What the exercise asks: In the entries that follow, find the line containing "Several lookups on" and the line containing "Could you please provide the mask of the clear", then retype exactly the lines from the first through the second, pictures excluded.

Data entries

Content starts

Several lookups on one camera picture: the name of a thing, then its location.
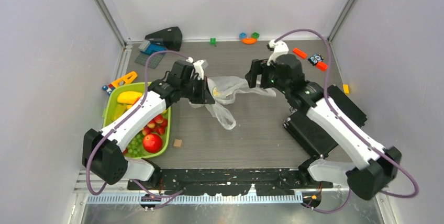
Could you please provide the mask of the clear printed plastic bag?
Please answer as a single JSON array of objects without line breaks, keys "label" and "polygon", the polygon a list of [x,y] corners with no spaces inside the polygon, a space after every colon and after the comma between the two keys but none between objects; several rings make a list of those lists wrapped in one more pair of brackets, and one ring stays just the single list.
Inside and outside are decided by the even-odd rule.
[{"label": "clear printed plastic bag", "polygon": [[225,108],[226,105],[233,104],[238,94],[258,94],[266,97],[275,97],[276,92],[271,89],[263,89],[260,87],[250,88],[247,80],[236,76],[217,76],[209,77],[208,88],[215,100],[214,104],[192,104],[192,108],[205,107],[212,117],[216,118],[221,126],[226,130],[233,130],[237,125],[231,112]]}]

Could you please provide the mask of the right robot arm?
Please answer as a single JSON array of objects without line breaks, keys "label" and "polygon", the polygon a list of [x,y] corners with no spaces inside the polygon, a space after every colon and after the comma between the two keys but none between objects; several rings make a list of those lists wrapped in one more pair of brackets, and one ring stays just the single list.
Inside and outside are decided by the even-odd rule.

Content ends
Content starts

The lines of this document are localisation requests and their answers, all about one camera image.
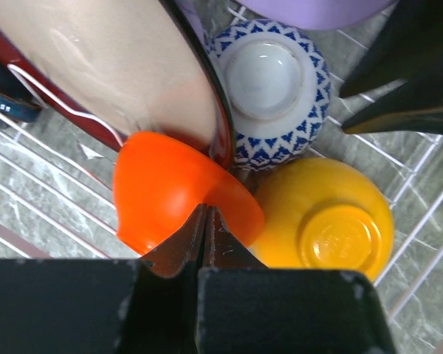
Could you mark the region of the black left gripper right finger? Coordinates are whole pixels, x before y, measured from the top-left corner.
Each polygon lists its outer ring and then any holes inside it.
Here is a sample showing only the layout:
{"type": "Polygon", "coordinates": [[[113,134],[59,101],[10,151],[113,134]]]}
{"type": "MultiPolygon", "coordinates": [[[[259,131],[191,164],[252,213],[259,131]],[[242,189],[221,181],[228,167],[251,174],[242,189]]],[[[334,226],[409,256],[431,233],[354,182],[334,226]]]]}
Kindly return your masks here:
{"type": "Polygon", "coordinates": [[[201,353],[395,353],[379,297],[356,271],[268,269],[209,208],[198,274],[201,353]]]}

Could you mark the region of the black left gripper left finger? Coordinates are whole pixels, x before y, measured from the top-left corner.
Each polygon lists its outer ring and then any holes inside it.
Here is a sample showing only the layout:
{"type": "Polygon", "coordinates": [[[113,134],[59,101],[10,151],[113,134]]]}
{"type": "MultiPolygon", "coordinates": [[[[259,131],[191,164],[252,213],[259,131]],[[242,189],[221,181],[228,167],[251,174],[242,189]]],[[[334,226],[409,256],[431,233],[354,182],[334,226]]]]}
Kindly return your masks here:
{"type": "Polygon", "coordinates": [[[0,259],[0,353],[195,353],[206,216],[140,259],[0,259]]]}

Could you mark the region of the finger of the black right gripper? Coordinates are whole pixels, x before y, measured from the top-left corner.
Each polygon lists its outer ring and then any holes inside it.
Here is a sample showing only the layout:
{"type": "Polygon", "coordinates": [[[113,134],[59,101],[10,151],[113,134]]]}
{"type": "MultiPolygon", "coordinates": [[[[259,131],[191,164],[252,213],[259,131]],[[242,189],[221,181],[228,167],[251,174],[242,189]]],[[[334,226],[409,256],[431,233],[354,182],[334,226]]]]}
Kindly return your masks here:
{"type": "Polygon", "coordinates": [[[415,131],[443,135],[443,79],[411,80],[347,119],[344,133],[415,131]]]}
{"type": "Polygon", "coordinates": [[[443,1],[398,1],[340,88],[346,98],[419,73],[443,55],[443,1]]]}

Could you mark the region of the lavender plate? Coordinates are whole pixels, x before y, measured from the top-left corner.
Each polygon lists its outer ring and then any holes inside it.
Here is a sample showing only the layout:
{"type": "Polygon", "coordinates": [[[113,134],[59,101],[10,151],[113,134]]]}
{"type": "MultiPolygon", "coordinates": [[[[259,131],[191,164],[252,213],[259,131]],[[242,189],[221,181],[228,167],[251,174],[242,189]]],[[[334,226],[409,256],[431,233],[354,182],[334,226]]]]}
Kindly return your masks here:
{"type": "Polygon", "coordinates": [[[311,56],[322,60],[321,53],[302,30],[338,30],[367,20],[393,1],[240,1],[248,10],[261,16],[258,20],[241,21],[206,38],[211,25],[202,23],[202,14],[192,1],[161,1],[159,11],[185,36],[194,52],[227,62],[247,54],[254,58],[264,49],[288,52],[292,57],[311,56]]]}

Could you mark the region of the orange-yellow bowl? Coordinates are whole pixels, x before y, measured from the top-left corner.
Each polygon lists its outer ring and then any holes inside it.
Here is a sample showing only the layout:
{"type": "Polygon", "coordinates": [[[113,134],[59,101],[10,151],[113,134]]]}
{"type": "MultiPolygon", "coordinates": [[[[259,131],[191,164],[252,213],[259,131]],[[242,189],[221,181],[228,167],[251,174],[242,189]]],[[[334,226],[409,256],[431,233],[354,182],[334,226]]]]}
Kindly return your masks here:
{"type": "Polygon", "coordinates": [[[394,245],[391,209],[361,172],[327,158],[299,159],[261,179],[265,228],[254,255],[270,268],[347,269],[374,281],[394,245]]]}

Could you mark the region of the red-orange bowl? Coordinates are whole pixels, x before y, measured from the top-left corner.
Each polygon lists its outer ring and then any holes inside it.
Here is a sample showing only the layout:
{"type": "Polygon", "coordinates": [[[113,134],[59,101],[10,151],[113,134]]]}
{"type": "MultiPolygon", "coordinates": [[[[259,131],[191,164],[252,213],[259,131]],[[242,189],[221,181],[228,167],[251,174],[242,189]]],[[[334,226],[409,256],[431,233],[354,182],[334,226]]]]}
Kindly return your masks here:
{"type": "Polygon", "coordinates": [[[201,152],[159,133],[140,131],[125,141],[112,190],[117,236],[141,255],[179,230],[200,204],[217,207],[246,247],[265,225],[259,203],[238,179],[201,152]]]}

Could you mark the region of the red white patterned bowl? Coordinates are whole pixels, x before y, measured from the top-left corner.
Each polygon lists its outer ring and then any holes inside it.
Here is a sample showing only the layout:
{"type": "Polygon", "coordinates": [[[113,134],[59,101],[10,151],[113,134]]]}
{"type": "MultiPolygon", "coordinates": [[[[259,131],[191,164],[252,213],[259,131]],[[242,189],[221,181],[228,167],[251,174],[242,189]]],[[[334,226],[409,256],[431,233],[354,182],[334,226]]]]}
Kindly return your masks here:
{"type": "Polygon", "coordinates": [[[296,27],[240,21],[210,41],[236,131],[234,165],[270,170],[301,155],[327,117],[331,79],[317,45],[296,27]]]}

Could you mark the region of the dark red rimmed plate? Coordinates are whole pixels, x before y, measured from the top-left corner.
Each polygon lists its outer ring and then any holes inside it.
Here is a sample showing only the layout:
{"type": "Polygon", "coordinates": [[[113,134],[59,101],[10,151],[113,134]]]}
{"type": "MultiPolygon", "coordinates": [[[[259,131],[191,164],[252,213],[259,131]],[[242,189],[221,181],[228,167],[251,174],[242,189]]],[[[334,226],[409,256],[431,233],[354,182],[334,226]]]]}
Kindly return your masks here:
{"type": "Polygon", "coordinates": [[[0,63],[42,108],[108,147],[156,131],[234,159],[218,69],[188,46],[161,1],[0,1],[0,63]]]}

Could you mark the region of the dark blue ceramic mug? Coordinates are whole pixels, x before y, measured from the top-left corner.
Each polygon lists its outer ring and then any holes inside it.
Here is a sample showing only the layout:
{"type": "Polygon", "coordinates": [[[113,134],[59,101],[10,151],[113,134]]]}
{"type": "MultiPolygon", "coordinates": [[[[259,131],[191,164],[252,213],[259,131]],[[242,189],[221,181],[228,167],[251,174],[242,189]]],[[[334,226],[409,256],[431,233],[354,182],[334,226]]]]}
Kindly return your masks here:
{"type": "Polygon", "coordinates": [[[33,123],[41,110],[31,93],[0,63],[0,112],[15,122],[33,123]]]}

Content ends
Content starts

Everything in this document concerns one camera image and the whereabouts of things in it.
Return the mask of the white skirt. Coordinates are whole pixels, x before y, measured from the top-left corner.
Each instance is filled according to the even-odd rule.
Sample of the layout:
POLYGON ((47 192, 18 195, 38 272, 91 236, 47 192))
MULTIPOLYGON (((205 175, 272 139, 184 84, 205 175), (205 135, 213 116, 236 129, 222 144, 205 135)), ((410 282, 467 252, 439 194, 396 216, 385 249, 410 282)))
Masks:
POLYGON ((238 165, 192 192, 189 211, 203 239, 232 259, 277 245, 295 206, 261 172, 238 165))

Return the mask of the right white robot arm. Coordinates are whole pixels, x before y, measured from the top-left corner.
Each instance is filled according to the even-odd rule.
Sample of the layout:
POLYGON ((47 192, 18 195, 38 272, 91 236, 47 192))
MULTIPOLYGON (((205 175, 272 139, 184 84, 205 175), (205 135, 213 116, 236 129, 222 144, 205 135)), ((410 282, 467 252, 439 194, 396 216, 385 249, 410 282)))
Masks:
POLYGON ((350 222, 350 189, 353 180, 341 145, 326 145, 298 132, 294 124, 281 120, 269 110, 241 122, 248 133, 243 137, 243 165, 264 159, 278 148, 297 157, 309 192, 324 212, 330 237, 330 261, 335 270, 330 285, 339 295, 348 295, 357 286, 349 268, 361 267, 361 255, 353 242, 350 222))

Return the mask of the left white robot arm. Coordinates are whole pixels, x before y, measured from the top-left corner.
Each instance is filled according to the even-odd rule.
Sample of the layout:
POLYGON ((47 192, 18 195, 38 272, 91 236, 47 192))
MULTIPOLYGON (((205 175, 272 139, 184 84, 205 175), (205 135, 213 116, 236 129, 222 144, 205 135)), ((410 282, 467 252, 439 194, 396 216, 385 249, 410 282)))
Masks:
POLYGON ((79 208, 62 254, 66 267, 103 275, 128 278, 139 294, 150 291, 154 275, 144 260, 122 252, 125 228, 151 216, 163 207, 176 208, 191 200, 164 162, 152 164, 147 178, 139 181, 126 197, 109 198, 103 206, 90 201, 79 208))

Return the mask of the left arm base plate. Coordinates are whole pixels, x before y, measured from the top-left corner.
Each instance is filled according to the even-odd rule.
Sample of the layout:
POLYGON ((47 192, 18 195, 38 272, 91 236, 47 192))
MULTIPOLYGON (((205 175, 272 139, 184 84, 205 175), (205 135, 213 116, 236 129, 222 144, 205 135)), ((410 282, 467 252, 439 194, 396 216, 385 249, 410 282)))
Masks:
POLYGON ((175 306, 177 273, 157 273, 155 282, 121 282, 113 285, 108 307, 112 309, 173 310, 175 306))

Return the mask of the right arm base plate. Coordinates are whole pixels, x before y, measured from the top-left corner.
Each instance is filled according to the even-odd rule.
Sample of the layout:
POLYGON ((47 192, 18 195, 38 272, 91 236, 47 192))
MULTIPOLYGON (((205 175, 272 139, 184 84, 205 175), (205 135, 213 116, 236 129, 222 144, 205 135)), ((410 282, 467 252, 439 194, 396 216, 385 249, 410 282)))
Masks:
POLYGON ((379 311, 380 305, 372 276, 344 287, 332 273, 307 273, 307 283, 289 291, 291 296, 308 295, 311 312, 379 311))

Content ends

Output:
Several lookups on one camera picture: the name of a thing, then its location.
Could you please provide the mask of the clear printed plastic bag?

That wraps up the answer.